IMAM MAHMOUD DICKO EN EMBUSCADE A ALGER
Farouche opposant de la junte, l’imam Mahmoud Dicko prépare sa vengeance contre les militaires au pouvoir. Suite à un conflit contre la junte, le religieux s’est exilé à Alger où il est accueilli royalement par le gouvernement Algérien en conflit ouvert avec Bamako qui avait dénoncé les accords d’Alger de Mai 2015. Depuis la capitale Algérienne, l’imam travaille pour réunir les forces politiques afin d’engager une bataille politique contre la junte. Le départ de Choguel Maiga ne fera que renforcer le camp anti junte.

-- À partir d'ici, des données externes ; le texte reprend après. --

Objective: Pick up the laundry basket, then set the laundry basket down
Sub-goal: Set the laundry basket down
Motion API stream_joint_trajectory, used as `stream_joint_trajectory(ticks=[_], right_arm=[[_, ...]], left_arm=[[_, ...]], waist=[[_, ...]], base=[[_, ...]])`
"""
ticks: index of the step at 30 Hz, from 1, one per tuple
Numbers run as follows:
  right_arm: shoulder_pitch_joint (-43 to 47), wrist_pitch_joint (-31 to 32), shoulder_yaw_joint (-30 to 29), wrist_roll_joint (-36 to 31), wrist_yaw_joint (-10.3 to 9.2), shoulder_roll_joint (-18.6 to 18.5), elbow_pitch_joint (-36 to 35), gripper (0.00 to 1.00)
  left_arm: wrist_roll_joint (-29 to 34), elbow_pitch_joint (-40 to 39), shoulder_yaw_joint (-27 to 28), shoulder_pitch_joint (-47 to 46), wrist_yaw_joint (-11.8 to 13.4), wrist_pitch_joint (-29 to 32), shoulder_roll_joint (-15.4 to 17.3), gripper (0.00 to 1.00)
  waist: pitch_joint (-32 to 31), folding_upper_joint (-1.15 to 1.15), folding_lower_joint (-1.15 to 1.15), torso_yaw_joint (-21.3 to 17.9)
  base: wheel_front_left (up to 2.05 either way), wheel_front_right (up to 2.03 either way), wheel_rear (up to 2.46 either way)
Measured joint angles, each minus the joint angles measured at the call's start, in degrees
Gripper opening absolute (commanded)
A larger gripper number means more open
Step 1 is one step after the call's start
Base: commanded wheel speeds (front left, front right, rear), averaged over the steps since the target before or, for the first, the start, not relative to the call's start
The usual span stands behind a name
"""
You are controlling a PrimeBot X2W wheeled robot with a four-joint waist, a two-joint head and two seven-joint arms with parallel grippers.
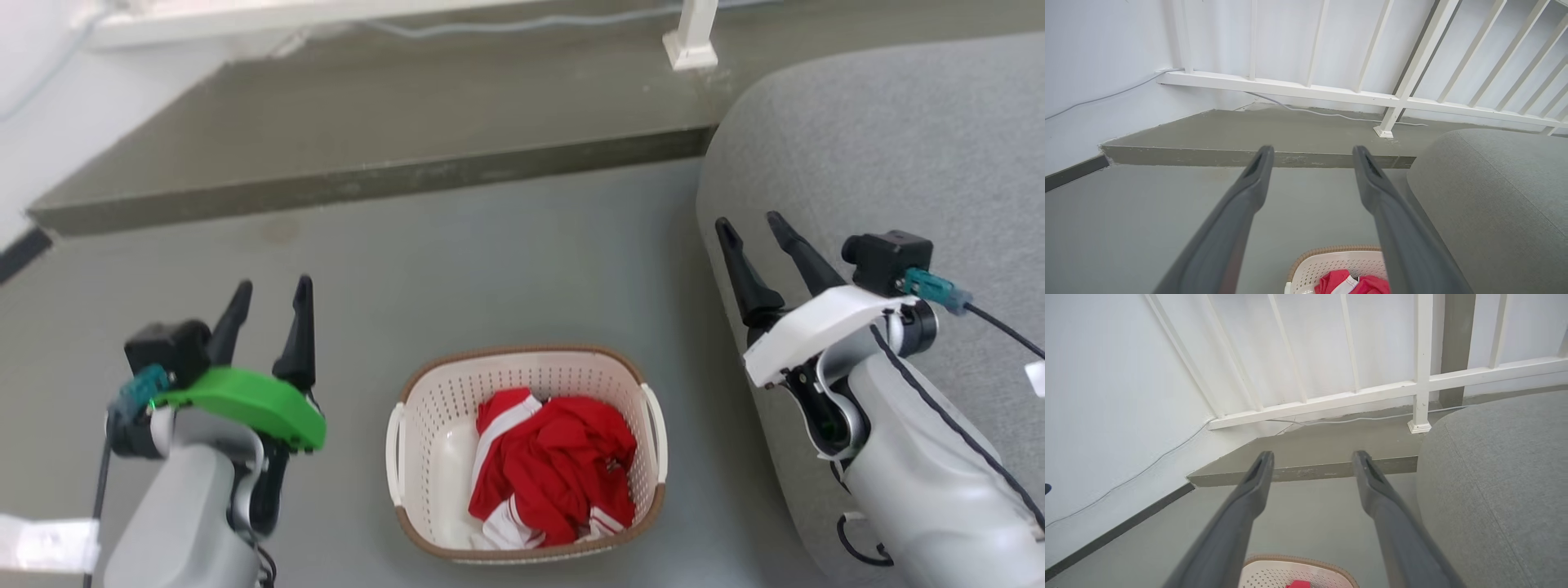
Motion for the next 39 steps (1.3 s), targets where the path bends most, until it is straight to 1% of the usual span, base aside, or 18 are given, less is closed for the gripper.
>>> stream_joint_trajectory(ticks=[4, 8, 11, 14, 16, 25, 39], right_arm=[[2.4, 0.0, -2.0, -2.4, -1.09, -0.2, -3.3, 1.0], [5.1, 0.0, -3.8, -4.0, -2.83, -0.6, -5.6, 1.0], [6.9, -0.1, -4.6, -5.1, -3.41, -0.7, -7.6, 1.0], [8.1, -0.2, -5.5, -6.4, -3.53, -0.7, -9.5, 1.0], [8.7, -0.2, -6.1, -6.9, -3.94, -0.7, -10.9, 1.0], [12.0, -0.3, -7.7, -9.1, -4.01, 0.2, -13.9, 1.0], [15.0, -0.3, -10.0, -10.6, -3.92, 1.0, -16.4, 1.0]], left_arm=[[1.5, -2.5, 1.2, 2.6, 0.5, 0.0, -0.3, 1.0], [2.4, -5.1, 2.9, 5.4, 1.2, 0.0, -0.7, 1.0], [3.3, -7.5, 3.6, 6.9, 1.7, 0.0, -0.8, 1.0], [4.5, -9.5, 4.2, 7.8, 1.7, 0.0, -0.9, 1.0], [5.3, -10.7, 4.6, 8.5, 1.7, 0.0, -1.0, 1.0], [7.1, -13.2, 5.1, 11.7, 1.7, 0.0, -1.5, 1.0], [9.2, -15.4, 6.7, 14.1, 1.3, 0.0, -2.4, 1.0]], waist=[[-1.8, 0.0, 0.0, -0.2], [-3.1, 0.0, 0.0, -0.3], [-3.4, 0.0, 0.0, -0.4], [-3.2, 0.0, 0.0, -0.4], [-3.1, 0.0, 0.0, -0.5], [-2.7, 0.0, 0.0, -0.5], [-2.2, 0.0, 0.0, -0.4]], base=[[0.0, 0.0, 0.0], [0.0, 0.0, 0.0], [0.0, 0.0, 0.0], [0.0, 0.0, 0.0], [0.0, 0.0, 0.0], [0.0, 0.0, 0.0], [0.0, 0.0, 0.0]])
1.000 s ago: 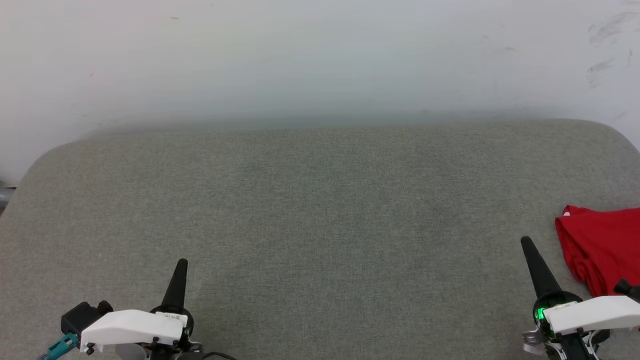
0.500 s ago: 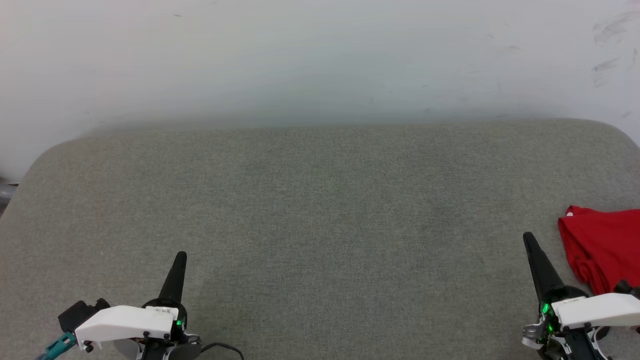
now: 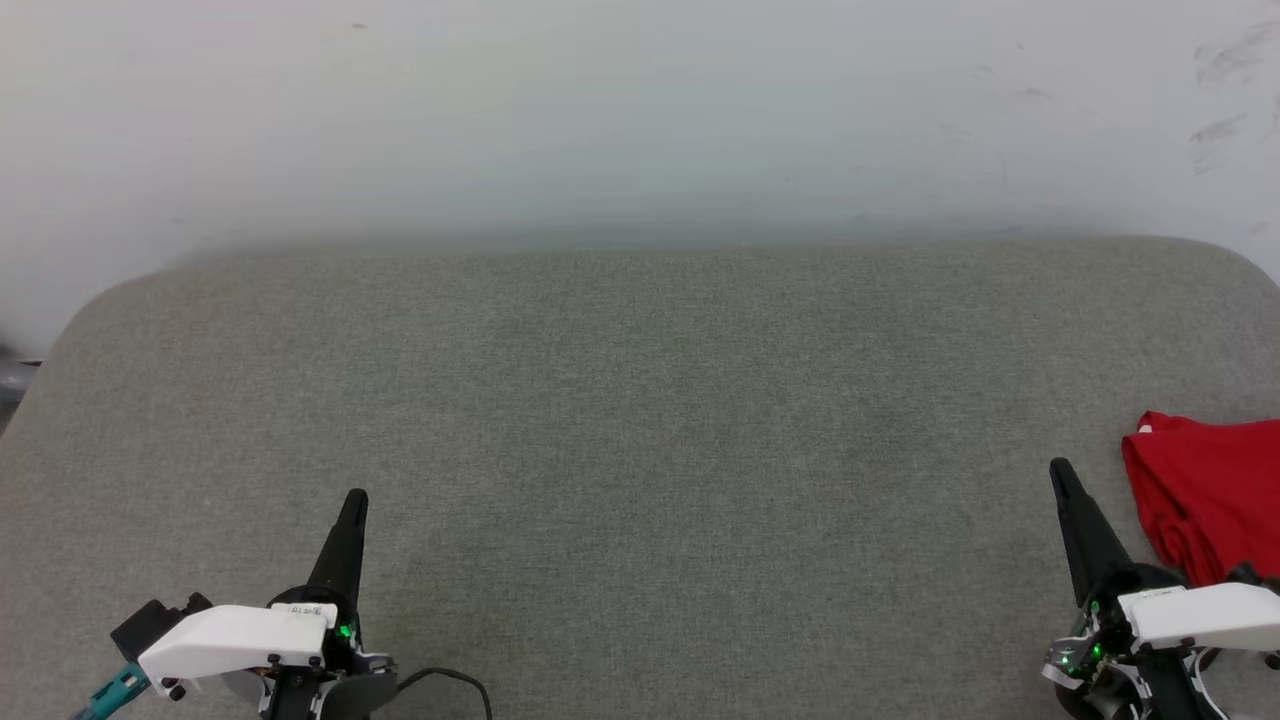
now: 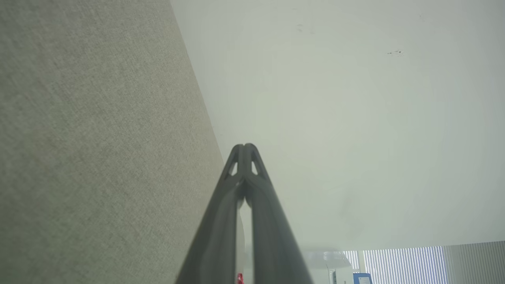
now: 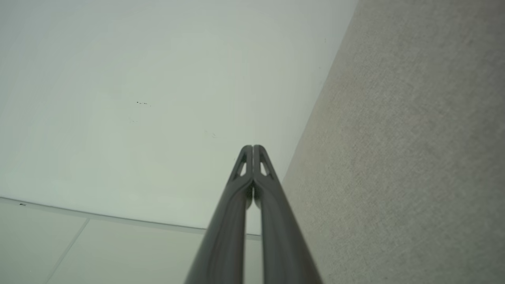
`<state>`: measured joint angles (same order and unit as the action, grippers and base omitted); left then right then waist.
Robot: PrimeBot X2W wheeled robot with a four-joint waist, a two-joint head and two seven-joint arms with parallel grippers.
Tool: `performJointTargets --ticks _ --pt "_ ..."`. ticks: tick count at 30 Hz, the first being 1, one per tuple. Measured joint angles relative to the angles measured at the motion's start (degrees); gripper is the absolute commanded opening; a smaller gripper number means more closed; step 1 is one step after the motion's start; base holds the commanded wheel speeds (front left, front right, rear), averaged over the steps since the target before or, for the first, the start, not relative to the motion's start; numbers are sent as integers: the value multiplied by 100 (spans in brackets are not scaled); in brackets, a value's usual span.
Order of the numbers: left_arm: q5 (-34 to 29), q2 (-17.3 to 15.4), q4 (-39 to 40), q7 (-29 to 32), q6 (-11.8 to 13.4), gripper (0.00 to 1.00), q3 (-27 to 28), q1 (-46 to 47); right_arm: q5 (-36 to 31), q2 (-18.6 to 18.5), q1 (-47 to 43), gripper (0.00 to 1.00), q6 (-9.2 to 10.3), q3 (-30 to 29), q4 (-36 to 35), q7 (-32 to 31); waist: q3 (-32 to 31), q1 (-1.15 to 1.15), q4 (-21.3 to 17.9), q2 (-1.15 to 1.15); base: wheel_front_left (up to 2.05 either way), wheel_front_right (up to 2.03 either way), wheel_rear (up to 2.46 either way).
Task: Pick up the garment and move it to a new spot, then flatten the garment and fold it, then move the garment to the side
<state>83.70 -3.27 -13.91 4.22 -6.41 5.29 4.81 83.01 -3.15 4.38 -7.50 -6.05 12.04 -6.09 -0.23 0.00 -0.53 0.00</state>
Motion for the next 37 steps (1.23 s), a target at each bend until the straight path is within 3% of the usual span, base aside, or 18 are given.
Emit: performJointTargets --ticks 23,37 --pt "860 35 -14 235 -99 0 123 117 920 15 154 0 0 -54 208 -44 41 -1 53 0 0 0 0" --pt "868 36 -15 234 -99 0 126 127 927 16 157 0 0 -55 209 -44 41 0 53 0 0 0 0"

Petit à petit, la classe politique malienne se reconstitue pour lancer l’offensive contre une prolongation de la transition et contre la candidature d’un militaire à la prochaine présidentielle.
Toutefois, Choguel Maiga pourrait être arbitrairement arrêté par les militaires pour briser son élan et freiner toutes les initiatives de l’opposition politique. Les arrestations très nombreuses ont fait réagir les organisations de la société civile malienne.

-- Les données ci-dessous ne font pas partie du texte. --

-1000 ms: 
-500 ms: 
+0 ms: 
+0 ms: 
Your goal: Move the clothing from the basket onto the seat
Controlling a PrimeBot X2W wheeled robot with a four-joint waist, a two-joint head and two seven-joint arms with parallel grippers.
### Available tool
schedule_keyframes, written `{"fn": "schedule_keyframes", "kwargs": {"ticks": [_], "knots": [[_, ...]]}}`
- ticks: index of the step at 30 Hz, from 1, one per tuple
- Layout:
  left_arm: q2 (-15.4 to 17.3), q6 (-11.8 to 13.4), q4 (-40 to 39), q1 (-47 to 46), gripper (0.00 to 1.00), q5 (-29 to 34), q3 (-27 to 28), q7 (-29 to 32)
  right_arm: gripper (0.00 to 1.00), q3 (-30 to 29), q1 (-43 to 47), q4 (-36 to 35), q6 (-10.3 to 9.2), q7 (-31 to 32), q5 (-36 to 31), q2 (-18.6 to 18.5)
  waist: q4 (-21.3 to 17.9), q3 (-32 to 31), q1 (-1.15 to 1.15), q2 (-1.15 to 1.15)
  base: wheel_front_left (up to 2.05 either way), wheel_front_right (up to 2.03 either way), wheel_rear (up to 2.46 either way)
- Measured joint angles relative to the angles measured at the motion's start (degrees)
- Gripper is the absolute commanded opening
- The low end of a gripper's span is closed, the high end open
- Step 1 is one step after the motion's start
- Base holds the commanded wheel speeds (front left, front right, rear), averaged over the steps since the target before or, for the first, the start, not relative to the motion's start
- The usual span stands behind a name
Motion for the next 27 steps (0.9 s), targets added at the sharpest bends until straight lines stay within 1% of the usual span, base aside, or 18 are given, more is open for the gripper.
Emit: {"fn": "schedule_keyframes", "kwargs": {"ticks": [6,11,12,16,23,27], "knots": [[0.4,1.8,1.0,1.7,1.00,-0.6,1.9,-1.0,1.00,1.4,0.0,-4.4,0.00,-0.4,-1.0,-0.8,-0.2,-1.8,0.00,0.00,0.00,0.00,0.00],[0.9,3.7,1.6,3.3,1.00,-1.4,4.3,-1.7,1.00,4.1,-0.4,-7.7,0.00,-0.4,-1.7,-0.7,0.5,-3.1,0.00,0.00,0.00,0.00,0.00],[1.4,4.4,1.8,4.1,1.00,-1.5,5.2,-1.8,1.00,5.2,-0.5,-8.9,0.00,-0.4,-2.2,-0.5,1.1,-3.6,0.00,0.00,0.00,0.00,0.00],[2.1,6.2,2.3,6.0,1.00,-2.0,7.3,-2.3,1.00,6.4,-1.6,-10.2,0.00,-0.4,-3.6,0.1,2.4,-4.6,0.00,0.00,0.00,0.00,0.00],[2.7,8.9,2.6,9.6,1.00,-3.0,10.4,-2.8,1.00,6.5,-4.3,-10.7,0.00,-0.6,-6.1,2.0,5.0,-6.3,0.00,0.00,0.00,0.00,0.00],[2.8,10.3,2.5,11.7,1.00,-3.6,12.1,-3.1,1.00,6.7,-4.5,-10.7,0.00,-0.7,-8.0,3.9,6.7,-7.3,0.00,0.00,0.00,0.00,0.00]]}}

Par ailleurs, Assimi GOITA fera face à plusieurs équations autour du choix du futur premier ministre et des membres du prochain gouvernement que tente de contrôler la junte.

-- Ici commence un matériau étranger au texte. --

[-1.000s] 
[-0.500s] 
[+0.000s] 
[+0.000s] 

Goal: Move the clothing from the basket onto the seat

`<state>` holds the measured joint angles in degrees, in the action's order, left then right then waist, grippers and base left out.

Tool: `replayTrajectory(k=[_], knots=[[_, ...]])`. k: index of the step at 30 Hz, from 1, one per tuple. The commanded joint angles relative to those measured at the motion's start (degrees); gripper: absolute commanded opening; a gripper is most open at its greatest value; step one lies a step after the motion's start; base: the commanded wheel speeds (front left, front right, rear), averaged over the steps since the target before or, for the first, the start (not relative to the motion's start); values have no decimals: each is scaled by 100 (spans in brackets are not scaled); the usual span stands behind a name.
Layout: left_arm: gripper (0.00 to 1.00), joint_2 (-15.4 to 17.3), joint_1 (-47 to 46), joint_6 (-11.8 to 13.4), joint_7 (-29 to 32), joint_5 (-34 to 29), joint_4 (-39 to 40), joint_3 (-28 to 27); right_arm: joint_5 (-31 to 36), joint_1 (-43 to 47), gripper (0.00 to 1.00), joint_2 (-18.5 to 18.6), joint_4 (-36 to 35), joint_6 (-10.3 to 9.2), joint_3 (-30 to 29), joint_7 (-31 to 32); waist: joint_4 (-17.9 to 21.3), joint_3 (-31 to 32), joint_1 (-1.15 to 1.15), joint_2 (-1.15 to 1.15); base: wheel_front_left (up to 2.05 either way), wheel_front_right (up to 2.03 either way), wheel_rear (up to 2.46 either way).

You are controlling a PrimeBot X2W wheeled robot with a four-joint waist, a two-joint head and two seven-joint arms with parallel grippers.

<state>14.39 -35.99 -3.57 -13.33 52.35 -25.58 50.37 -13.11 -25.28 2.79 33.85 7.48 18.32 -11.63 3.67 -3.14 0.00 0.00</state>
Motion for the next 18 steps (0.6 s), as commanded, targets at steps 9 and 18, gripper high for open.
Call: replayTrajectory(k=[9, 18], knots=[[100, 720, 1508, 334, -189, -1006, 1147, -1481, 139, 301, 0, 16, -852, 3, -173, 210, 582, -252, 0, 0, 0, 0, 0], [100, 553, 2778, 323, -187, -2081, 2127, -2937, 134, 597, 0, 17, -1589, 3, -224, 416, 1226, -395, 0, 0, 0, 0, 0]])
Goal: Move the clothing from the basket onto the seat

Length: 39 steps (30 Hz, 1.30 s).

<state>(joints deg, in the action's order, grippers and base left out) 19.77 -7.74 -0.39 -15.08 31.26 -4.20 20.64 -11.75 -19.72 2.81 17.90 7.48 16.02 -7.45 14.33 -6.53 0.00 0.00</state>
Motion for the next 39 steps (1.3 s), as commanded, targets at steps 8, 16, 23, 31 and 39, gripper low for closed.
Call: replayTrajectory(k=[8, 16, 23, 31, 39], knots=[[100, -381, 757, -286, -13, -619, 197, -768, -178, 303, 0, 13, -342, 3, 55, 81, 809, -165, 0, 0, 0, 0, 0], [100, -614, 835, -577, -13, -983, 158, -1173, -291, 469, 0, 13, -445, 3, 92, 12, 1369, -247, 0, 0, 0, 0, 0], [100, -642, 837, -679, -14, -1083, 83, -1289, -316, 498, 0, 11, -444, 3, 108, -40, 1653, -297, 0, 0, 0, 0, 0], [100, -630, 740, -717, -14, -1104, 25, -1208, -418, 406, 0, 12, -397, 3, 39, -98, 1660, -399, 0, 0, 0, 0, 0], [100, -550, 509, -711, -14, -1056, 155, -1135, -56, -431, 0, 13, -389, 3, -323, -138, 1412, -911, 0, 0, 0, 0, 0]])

LA STABILITÉ DE L’AES EN QUESTION
Bamako est la locomotive de l’Alliance des États du Sahel (AES). D’ailleurs, Assimi GOITA est le président en exercice de la Confédération de l’AES. Au Mali, cette crise politique autour de la durée de la transition n’épargnera ni le Niger ni le Burkina Faso. Car les classes politiques exigent la fin des transitions et la tenue d’élection présidentielle. Ce que les militaires n’entendent pas faire. Alors, il suffit que les acteurs politiques maliens gagnent par la rue le rapport de force face à la junte, pour que le Général Tiani et le capitaine Traoré se retrouvent dans une impasse chez eux par effet contagieux.